In part one we used the “Tips” dataset now we will be using the “penguins” dataset.
Now let’s load the dataset.
d = sns.load_dataset(“penguins”)
d.columns
>> Index(['species', 'island', 'bill_length_mm', 'bill_depth_mm', 'flipper_length_mm', 'body_mass_g', 'sex'],dtype='object')
Draw a combination of boxplot and kernel density estimate.
A violin plot plays a similar role as a box and whisker plot. It shows the distribution of quantitative data across several levels of one (or more) categorical variables such that those distributions can be compared. Unlike a box plot, in which all of the plot components correspond to actual data points, the violin plot features a kernel density estimation of the underlying distribution.
vertical violin plot,
sns.violinplot(data=d,x=”species”,y = “bill_depth_mm”)
sns.violinplot(data=d,x=”species”,y = “body_mass_g”)
split violins to compare the across the hue variable,
sns.violinplot(data=d,x=”species”,y=“body_mass_g”,hue=”sex”,split=True)
Now quartiles as horizontal lines,
sns.violinplot(data=d,x="species",y = "body_mass_g",hue="sex",split=True,inner="quartile")
To Show each observation with a stick inside the violin:
sns.violinplot(data=d,x="species",y = "body_mass_g",hue="sex",split=True,inner="stick")
sns.violinplot(data=d,x=”species”,y = “body_mass_g”,hue=”island”)
We combine violinplot() and FaceGrid() using catplot().
This allows grouping within additional categorical variables. Using catplot()
is safer than using FacetGrid
directly, as it ensures synchronization of variables.
p = sns.catplot(
data = d,x = "species",
y = "flipper_length_mm",hue = "sex",col = "island",
kind = "violin")
A bar plot represents an estimate of central tendency for a numeric variable with the height of each rectangle and provides some indication of the uncertainty around that estimate using error bars. Bar plots include 0 in the quantitative axis range, and they are a good choice when 0 is a meaningful value for the quantitative variable, and you want to make comparisons against it.
bar plot shows only the mean (or other estimators) value, but in many cases, it may be more informative to show the distribution of values at each level of the categorical variables.
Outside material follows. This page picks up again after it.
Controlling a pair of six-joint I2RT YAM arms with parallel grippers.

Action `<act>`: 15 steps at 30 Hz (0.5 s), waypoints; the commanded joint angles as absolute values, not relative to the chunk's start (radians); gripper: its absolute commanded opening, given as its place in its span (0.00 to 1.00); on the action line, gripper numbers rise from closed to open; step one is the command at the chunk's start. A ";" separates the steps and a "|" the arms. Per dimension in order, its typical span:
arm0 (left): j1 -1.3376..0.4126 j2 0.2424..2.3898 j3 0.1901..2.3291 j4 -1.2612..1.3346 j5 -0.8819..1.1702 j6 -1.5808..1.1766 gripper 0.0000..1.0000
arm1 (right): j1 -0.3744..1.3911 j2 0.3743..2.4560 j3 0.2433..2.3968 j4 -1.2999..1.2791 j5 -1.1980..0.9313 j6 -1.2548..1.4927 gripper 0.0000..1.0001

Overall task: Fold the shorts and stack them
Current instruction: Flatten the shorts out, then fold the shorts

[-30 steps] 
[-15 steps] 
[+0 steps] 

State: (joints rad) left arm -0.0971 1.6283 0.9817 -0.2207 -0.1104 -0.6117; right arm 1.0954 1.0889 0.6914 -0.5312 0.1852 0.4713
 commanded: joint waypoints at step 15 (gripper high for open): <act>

In that case, other approaches such as a box or violin plot may be more appropriate.
sns.barplot(data=d,x="species",y="body_mass_g")
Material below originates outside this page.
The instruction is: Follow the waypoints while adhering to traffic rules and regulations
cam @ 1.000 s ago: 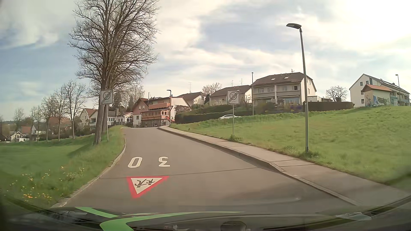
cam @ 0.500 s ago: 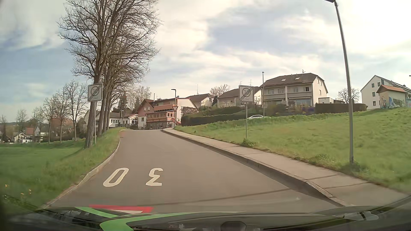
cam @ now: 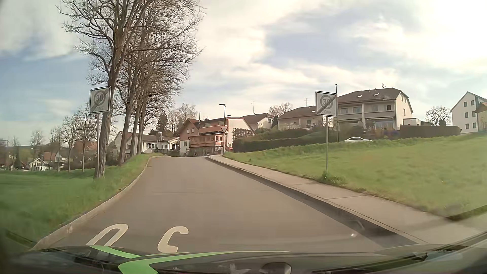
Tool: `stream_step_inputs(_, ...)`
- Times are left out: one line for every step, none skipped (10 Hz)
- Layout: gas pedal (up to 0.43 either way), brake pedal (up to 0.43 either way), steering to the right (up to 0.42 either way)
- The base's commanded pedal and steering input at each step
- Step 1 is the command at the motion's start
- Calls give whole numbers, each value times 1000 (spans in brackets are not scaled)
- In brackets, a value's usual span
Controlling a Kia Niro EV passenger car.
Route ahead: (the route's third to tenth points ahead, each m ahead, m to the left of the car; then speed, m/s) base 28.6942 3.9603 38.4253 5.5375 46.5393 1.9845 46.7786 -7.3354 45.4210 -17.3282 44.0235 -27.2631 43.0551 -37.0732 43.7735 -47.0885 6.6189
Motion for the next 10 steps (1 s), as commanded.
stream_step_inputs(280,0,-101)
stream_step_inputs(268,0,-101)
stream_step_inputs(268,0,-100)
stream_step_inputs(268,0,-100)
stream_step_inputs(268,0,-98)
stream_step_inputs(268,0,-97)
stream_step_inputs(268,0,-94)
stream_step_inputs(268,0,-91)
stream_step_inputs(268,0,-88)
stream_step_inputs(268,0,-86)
sns.barplot(data=d,x="species",y="flipper_length_mm")
sns.barplot(data=d,x=”island”,y=”body_mass_g”)
vertical bars with nested grouping by two variables:
sns.barplot(data=d,x="island",y="body_mass_g",hue = "sex")
median as the estimate of central tendency:
from numpy import median
sns.barplot(data=d,x="species",y="flipper_length_mm",estimator=median)
the standard deviation of observations instead of a confidence interval:
sns.barplot(data=d,x="species",y="flipper_length_mm",ci="sd")
Thank you!